* _Task requirements_
The required copy runs from the first line of the material through the line containing "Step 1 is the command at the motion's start", exactly as written and without pictures.

* _Data_
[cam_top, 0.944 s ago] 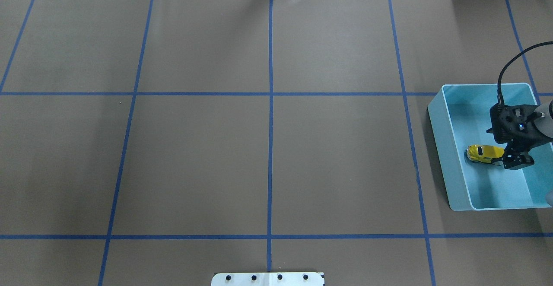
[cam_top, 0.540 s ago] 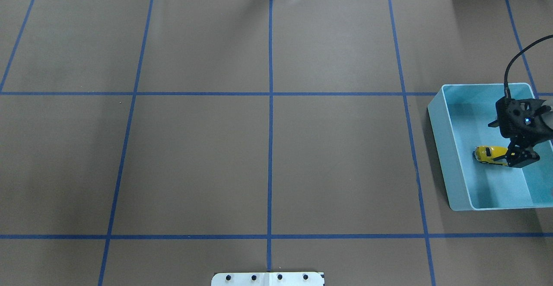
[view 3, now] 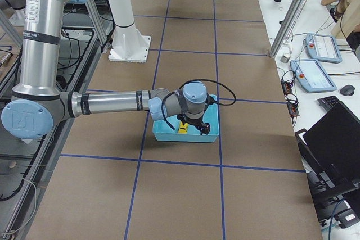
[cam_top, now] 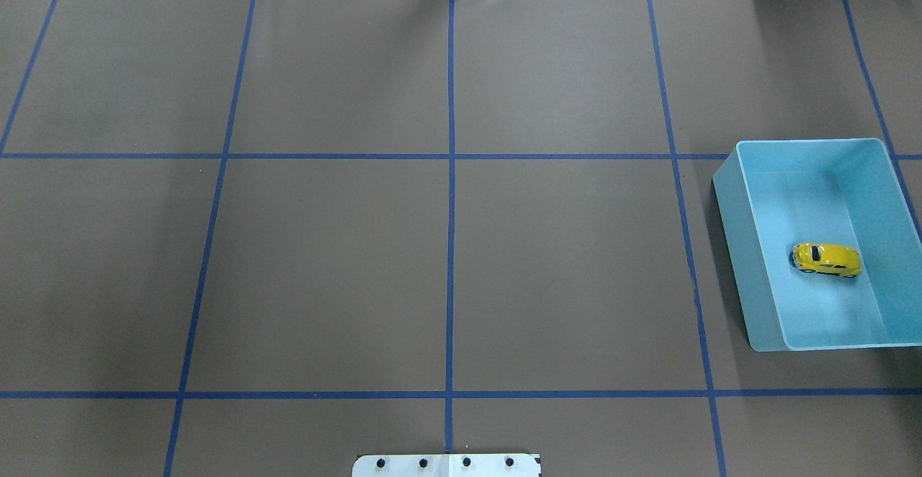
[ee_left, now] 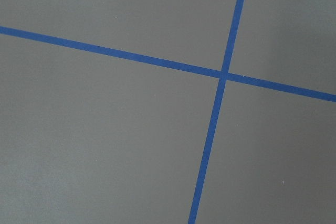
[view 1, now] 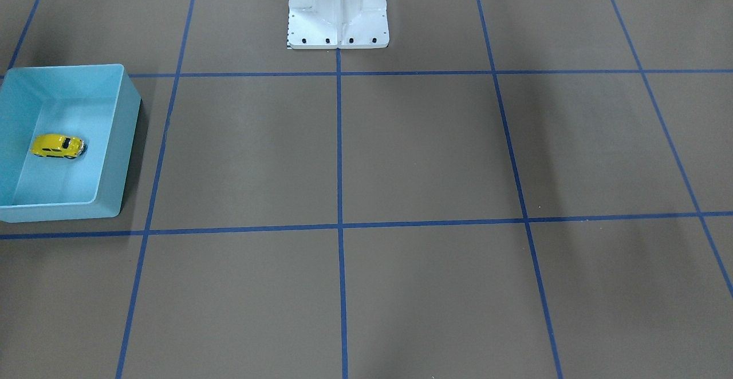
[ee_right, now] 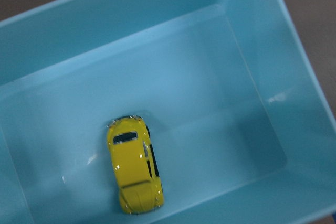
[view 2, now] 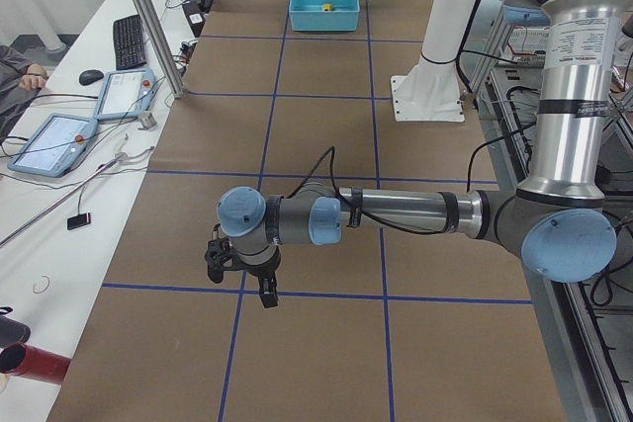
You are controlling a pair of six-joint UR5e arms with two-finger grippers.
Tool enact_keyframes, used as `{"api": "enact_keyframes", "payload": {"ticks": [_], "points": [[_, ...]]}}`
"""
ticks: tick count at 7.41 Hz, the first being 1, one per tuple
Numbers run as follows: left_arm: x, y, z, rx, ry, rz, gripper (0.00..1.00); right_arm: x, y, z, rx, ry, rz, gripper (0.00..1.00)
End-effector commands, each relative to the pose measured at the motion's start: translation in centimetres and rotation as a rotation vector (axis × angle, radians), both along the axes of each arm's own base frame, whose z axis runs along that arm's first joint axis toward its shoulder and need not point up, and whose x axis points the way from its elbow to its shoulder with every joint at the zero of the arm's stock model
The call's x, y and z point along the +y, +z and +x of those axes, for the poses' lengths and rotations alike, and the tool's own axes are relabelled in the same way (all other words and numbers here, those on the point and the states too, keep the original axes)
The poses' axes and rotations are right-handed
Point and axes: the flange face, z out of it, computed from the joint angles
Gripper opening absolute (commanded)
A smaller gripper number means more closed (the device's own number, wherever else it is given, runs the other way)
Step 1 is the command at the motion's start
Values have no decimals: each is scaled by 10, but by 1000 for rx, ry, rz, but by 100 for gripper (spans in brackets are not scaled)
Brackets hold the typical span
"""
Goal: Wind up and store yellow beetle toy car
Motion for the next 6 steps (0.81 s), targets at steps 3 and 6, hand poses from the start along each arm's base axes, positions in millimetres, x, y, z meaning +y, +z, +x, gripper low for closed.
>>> {"api": "enact_keyframes", "payload": {"ticks": [3,6], "points": [[0,1,0,0,2,0,100,27,95,129,0,543,-730,100],[0,1,0,0,1,-1,100,27,96,141,16,670,-839,100]]}}
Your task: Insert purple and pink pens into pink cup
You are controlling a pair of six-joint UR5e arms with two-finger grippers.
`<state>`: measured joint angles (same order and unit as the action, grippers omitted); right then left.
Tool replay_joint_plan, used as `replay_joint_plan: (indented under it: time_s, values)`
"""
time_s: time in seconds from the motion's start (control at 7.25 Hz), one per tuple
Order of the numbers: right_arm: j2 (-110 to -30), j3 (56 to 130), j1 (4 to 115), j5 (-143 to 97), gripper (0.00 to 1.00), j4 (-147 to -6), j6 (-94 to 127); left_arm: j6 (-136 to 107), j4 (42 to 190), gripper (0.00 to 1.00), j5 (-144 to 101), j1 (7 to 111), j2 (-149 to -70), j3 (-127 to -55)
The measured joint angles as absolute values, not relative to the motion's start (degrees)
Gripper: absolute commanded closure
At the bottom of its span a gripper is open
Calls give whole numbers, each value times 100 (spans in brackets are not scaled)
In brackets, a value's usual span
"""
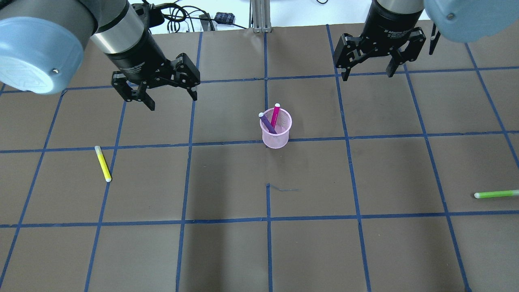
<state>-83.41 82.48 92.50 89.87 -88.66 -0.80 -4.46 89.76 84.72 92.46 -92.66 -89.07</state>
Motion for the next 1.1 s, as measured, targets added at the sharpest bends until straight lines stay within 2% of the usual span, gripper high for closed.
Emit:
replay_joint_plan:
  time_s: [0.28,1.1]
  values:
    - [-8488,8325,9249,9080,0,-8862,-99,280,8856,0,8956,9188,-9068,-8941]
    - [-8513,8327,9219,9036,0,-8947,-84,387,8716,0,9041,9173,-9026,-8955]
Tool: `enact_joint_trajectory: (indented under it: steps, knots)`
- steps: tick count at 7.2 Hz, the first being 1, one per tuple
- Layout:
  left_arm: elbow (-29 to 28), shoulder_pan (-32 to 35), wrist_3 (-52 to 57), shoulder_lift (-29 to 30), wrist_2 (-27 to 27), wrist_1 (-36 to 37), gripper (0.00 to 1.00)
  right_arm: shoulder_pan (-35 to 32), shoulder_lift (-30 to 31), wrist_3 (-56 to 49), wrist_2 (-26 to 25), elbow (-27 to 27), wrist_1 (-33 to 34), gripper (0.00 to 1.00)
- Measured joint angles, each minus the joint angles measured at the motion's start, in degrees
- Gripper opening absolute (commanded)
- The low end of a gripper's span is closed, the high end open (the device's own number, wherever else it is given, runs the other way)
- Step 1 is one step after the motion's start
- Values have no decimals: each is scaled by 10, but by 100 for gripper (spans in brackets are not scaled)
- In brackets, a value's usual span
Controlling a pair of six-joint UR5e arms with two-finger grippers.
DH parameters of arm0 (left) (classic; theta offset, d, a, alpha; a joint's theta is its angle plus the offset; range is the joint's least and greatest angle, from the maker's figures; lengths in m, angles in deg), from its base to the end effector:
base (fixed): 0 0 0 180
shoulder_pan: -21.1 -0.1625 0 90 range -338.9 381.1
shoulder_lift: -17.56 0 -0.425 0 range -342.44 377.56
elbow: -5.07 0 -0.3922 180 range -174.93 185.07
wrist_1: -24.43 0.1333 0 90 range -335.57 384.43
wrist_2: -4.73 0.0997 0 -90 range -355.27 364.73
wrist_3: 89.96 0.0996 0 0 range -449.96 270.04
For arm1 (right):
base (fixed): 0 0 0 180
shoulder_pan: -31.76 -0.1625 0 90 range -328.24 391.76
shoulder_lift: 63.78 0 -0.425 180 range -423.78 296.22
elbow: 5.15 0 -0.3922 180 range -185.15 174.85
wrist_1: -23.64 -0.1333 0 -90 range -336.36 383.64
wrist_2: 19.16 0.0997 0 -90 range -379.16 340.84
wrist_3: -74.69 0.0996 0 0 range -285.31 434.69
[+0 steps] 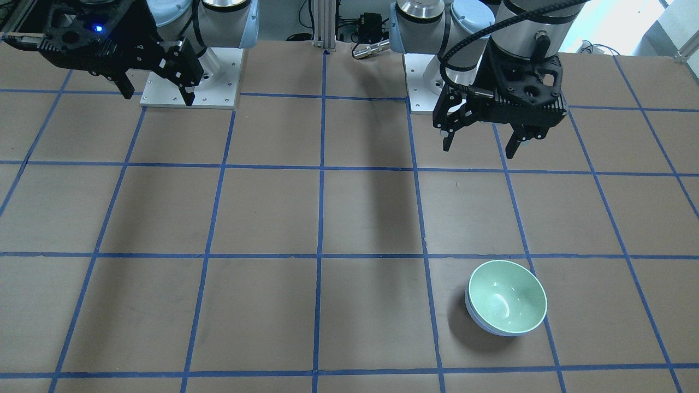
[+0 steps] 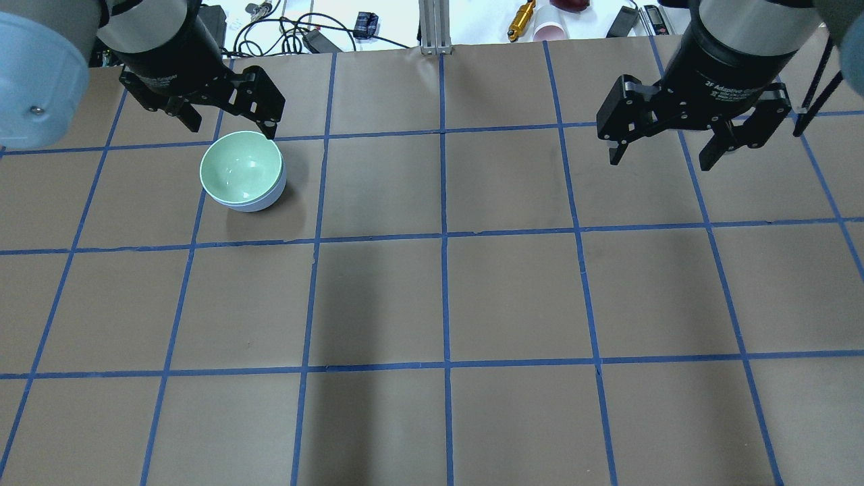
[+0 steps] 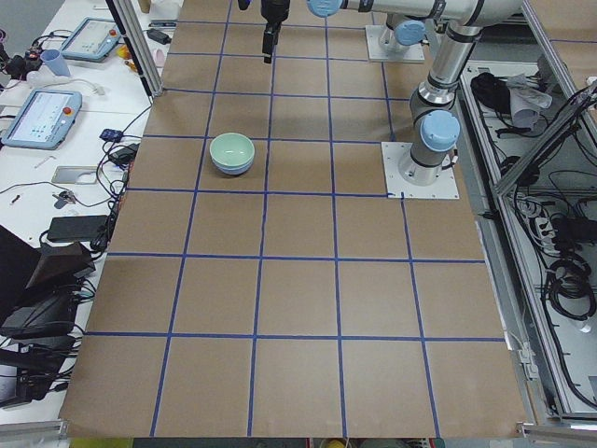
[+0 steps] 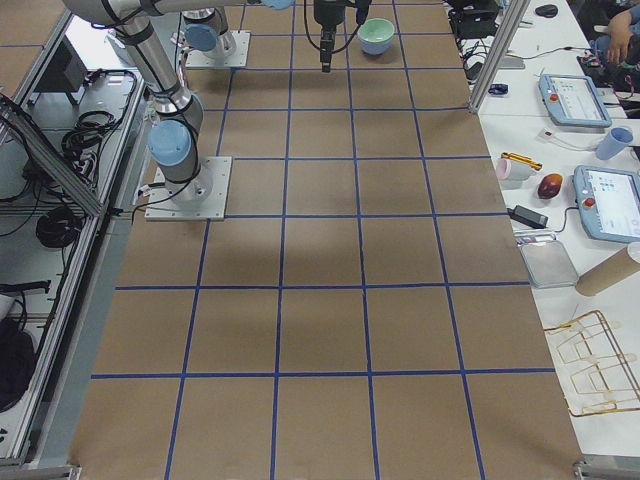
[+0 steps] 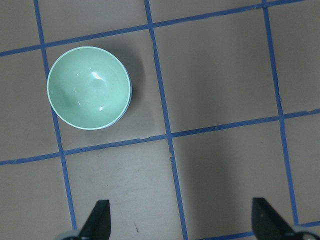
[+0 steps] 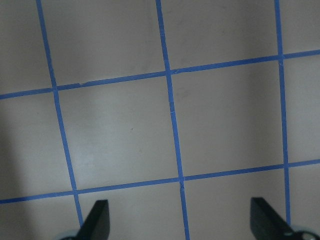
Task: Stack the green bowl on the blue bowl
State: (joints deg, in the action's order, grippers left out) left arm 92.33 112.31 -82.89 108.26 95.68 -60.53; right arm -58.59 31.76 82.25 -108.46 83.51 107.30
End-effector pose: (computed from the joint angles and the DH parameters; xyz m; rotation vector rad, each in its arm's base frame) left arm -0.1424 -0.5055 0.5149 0.2231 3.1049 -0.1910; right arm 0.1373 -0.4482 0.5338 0.1966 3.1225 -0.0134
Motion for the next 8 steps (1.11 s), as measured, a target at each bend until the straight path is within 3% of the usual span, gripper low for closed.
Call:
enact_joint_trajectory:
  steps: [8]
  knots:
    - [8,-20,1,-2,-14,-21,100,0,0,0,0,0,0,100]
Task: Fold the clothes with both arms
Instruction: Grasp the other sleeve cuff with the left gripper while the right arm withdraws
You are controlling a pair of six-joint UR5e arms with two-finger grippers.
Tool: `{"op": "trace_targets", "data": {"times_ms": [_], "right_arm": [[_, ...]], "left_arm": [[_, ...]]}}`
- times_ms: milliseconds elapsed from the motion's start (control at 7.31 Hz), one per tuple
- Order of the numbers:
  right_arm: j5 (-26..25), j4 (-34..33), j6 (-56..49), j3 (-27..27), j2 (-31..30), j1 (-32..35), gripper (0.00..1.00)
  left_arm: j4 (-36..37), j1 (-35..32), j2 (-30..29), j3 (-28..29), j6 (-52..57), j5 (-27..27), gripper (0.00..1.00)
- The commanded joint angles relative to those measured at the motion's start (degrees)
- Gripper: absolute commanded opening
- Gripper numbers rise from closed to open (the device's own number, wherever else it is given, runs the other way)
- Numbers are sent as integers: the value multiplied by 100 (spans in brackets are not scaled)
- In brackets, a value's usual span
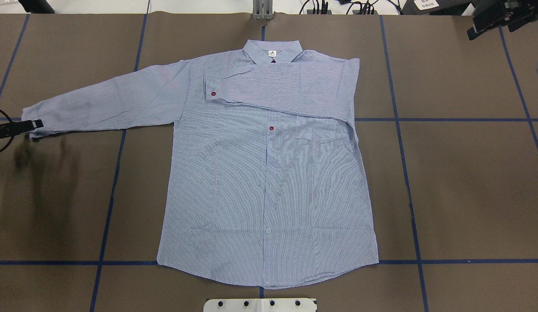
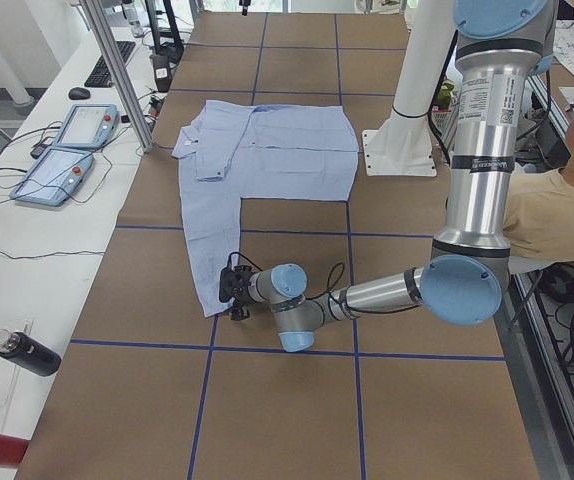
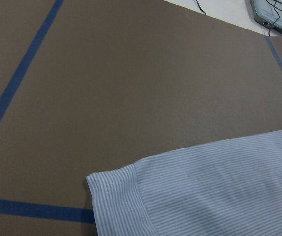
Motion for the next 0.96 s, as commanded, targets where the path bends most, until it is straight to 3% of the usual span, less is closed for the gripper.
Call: {"op": "trace_targets", "data": {"times_ms": [0,411,548,684,821], "right_arm": [[1,0,-3,23,-5,4,100],[1,0,-3,23,3,4,100],[-8,0,-3,14,21,4,100],[-8,0,-3,14,38,4,100],[-8,0,-3,14,47,4,100]], "left_arm": [[-54,52,3,39,-12,14,79],[-54,53,-23,92,-12,-12,50],[-54,44,-23,83,5,-21,15],[-97,44,3,31,40,-30,0],[-211,35,64,30,58,-91,0]]}}
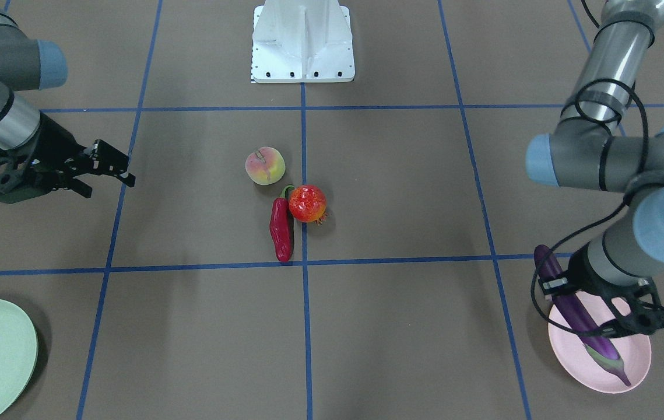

* _Output of the task_
[cam_top, 0.944 s ago] 
[cam_top, 0.540 s ago] 
[view 3, now] 
[cam_top, now] 
[ee_left, now] 
[view 1, now] 
[ee_right, now] 
[view 2, now] 
You are controlling a pair of six-joint UR5e arms with two-finger grippers.
Tool enact_keyframes, used as `{"api": "enact_keyframes", "payload": {"ticks": [_], "points": [[_, ...]]}}`
"""
ticks: tick count at 7.41 Hz, the first being 1, one per tuple
Numbers run as follows: left_arm: x, y, z, rx, ry, rz, gripper (0.00..1.00); right_arm: x, y, z, rx, ry, rz, gripper (0.00..1.00)
End-effector commands, each relative to the pose measured at the motion's start: translation in centimetres and rotation as a rotation vector (axis × angle, radians), both along the axes of each arm's own base frame, whose z axis runs along that arm's first joint axis toward its shoulder and need not point up, and whose x axis points the way from its elbow to its shoulder with every joint at the zero of the arm's stock model
The call's x, y and z point along the +y, +z and +x of those axes, for the poses' lengths and rotations alike, and the tool's own axes are relabelled in the same way (all other words and numbers here, those on the point and the states too, keep the original axes)
The poses' axes and rotations are right-handed
Point and axes: the flange face, z out of it, computed from the joint angles
Gripper opening absolute (commanded)
A smaller gripper number means more closed (the device's own number, wherever else it is given, runs the other way)
Step 1 is the command at the motion's start

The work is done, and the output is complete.